Uptake of long-chain fatty acids from the bone marrow suppresses CD8+ T-cell metabolism and function in multiple myeloma.

T cells demonstrate impaired function in Multiple Myeloma (MM), but suppressive mechanisms in the bone marrow microenvironment remain poorly defined. We observe that bone marrow CD8+ T-cell function is decreased in MM patients compared to controls, and also is consistently lower within bone marrow samples than matched peripheral blood. These changes are accompanied by decreased mitochondrial mass and markedly elevated long-chain fatty acid uptake. In vitro modelling confirmed that uptake of bone marrow lipids suppresses CD8+ T function, which is impaired in autologous bone marrow plasma, but rescued by lipid removal.

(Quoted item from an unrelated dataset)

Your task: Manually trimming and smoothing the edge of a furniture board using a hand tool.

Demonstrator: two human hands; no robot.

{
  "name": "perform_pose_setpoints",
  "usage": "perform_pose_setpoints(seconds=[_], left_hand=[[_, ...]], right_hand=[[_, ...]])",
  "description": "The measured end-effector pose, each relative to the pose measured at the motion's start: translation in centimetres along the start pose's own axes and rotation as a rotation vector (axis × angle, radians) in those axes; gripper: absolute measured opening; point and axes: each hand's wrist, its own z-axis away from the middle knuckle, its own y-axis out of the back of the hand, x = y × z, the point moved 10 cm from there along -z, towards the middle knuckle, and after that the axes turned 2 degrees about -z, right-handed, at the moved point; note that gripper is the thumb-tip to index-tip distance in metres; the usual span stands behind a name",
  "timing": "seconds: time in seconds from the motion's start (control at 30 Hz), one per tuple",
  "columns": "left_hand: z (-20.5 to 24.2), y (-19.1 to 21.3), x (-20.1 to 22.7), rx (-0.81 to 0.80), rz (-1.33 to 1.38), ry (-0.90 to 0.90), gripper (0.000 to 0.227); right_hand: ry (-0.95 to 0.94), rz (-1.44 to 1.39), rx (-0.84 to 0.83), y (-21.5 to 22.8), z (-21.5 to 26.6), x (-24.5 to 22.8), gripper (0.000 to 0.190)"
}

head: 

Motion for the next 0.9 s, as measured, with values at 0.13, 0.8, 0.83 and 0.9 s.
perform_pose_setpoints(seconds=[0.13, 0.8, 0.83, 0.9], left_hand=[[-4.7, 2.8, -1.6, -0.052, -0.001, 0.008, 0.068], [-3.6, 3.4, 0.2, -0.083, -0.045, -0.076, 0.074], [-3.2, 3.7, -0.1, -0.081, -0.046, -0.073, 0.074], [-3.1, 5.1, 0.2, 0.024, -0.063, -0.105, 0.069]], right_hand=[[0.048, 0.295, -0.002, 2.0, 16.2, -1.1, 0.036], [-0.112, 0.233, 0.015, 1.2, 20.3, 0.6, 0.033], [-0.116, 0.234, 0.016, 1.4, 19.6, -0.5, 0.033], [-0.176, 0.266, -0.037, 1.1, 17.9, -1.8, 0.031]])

Analysis of single-cell RNA-sequencing data identified expression of fatty acid transport protein 1 (FATP1) in bone marrow CD8+ T cells in MM, and FATP1 blockade also rescued CD8+ T-cell function, thereby identifying this as a novel target to augment T cell activity in MM. Finally, analysis of samples from treated patient cohorts identified that CD8+ T cell metabolic dysfunction resolves in treatment-responsive but not relapsed MM patients and is associated with substantial T cell functional restoration.